INSTRUCTIONS TO FOLLOW: Please write out all the data that follows exactly, without the pictures.

DATA EXCERPT:
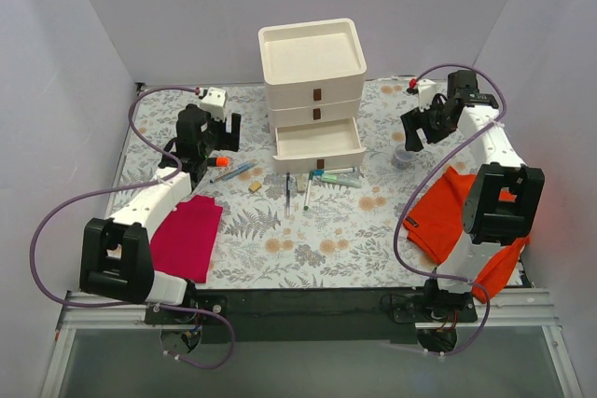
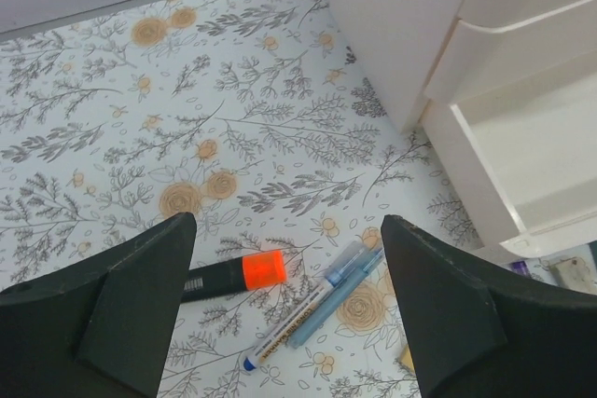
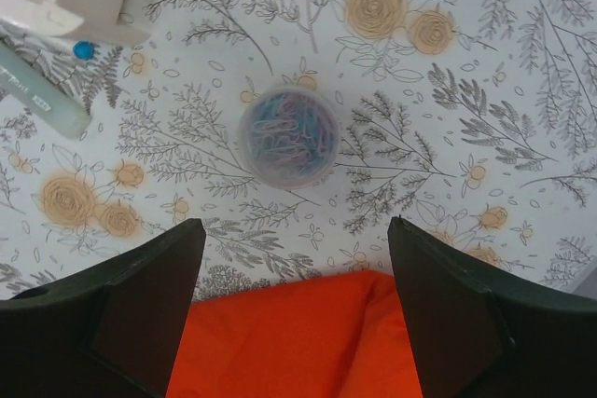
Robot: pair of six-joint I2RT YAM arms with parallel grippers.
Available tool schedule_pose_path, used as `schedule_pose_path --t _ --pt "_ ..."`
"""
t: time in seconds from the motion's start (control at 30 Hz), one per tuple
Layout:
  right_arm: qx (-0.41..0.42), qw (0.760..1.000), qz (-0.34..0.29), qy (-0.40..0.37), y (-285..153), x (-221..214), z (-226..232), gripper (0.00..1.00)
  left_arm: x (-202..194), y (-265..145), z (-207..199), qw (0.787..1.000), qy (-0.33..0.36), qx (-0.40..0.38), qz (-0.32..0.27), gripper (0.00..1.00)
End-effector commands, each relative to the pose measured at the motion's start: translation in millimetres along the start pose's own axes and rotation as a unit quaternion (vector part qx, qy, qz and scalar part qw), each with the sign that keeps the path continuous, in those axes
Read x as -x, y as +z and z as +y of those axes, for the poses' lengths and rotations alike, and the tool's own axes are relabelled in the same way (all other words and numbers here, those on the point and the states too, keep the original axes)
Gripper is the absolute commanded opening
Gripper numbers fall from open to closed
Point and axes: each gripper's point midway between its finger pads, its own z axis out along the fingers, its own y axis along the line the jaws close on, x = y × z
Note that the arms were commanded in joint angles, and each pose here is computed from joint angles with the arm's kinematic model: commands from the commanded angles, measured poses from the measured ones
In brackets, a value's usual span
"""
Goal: Sort the stationery into containers
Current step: Pick up the stationery from the center of the board.
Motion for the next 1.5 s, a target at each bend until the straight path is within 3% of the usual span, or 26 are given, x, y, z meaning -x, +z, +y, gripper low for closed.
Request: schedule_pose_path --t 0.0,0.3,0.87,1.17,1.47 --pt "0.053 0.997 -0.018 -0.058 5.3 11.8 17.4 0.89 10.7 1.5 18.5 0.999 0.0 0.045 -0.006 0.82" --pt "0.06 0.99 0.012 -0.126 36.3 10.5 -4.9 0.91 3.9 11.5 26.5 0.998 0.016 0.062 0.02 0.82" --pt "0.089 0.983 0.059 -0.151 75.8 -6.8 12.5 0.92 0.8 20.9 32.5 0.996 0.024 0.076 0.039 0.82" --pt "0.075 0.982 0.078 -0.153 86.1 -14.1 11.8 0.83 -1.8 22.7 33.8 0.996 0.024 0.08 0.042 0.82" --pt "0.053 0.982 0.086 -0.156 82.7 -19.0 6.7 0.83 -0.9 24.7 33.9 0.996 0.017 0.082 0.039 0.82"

TASK ANSWER:
Robot: pair of six-joint I2RT YAM arms with parallel grippers.
Available tool schedule_pose_path, used as `schedule_pose_path --t _ --pt "_ ..."`
"""
t: time in seconds from the motion's start (control at 30 Hz), one per tuple
Layout:
  right_arm: qx (-0.41..0.42), qw (0.760..1.000), qz (-0.34..0.29), qy (-0.40..0.37), y (-285..153), x (-221..214), z (-226..232), gripper (0.00..1.00)
  left_arm: x (-202..194), y (-265..145), z (-207..199), qw (0.787..1.000), qy (-0.33..0.36), qx (-0.40..0.38), qz (-0.32..0.27), gripper (0.00..1.00)
End-effector commands, each relative to the pose measured at the motion's start: translation in millimetres along the start pose's own axes and rotation as a unit quaternion (vector part qx, qy, qz and scalar part qw), each with the sign that keeps the path continuous, in those axes
Read x as -x, y as +z and z as +y of those axes, for the poses' lengths and rotations alike, and the tool's own axes are relabelled in the same way (all other words and numbers here, those on the point and the states too, keep the original axes)
Gripper is the absolute commanded opening
Gripper numbers fall from open to closed
Point and axes: each gripper's point midway between its finger pads, its own z axis out along the fingers, its own y axis along the line the jaws close on, x = y × z
Note that the arms were commanded in joint angles, and each pose here is computed from joint angles with the arm's kinematic model: commands from the commanded angles, measured poses from the measured ones
In brackets, a value's usual span
"""
Goal: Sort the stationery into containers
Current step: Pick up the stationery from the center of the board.
Motion for the next 1.5 s, a target at each bend until the straight path is within 3% of the usual span, or 26 are given, x, y, z meaning -x, +z, +y, gripper low for closed.
Request: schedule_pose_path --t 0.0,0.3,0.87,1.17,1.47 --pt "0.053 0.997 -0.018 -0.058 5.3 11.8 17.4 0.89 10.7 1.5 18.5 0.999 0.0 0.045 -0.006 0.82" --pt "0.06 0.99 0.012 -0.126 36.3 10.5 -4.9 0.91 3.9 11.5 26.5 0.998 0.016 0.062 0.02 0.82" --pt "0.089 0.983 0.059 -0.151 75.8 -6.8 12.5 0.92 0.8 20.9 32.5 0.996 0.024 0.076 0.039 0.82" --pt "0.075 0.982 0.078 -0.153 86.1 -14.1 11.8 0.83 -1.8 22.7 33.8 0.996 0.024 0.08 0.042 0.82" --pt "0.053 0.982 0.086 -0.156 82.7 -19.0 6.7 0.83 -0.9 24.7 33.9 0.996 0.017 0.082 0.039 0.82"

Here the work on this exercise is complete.